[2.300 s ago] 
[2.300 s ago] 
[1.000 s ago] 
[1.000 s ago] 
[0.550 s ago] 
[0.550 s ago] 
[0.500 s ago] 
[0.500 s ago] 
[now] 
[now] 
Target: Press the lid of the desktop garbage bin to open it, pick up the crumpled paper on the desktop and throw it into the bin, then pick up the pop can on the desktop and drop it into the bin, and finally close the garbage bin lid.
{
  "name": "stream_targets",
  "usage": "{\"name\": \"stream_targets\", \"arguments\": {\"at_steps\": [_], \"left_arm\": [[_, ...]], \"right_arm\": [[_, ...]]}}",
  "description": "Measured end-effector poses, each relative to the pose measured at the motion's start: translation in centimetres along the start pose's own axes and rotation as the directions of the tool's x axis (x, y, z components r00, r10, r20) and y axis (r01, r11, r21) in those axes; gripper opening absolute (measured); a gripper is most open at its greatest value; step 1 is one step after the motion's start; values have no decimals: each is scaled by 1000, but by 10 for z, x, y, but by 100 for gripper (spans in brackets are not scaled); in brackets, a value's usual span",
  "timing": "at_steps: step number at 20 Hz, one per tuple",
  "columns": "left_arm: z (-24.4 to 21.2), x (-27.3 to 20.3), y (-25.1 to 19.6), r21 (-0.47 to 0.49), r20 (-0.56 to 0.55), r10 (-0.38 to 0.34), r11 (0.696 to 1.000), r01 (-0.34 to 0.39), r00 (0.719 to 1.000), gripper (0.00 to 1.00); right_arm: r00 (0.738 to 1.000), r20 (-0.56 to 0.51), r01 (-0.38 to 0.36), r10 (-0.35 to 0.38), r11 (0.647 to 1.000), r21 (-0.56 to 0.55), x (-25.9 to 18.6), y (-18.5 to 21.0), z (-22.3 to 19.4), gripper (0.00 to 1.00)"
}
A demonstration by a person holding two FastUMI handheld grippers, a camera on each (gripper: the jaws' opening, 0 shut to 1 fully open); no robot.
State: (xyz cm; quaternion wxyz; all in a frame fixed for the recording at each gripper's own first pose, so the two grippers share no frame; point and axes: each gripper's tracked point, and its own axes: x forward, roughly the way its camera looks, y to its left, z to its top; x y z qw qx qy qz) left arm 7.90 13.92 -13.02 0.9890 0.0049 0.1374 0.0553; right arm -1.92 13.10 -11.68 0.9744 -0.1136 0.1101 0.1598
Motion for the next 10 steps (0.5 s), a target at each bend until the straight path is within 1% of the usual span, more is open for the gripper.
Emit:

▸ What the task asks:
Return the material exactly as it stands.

▸ Exercise solution:
[2.300 s ago] 
[2.300 s ago] 
[1.000 s ago] 
[1.000 s ago] 
[0.550 s ago] 
[0.550 s ago] 
[0.500 s ago] 
[0.500 s ago] 
[now] 
[now] 
Target: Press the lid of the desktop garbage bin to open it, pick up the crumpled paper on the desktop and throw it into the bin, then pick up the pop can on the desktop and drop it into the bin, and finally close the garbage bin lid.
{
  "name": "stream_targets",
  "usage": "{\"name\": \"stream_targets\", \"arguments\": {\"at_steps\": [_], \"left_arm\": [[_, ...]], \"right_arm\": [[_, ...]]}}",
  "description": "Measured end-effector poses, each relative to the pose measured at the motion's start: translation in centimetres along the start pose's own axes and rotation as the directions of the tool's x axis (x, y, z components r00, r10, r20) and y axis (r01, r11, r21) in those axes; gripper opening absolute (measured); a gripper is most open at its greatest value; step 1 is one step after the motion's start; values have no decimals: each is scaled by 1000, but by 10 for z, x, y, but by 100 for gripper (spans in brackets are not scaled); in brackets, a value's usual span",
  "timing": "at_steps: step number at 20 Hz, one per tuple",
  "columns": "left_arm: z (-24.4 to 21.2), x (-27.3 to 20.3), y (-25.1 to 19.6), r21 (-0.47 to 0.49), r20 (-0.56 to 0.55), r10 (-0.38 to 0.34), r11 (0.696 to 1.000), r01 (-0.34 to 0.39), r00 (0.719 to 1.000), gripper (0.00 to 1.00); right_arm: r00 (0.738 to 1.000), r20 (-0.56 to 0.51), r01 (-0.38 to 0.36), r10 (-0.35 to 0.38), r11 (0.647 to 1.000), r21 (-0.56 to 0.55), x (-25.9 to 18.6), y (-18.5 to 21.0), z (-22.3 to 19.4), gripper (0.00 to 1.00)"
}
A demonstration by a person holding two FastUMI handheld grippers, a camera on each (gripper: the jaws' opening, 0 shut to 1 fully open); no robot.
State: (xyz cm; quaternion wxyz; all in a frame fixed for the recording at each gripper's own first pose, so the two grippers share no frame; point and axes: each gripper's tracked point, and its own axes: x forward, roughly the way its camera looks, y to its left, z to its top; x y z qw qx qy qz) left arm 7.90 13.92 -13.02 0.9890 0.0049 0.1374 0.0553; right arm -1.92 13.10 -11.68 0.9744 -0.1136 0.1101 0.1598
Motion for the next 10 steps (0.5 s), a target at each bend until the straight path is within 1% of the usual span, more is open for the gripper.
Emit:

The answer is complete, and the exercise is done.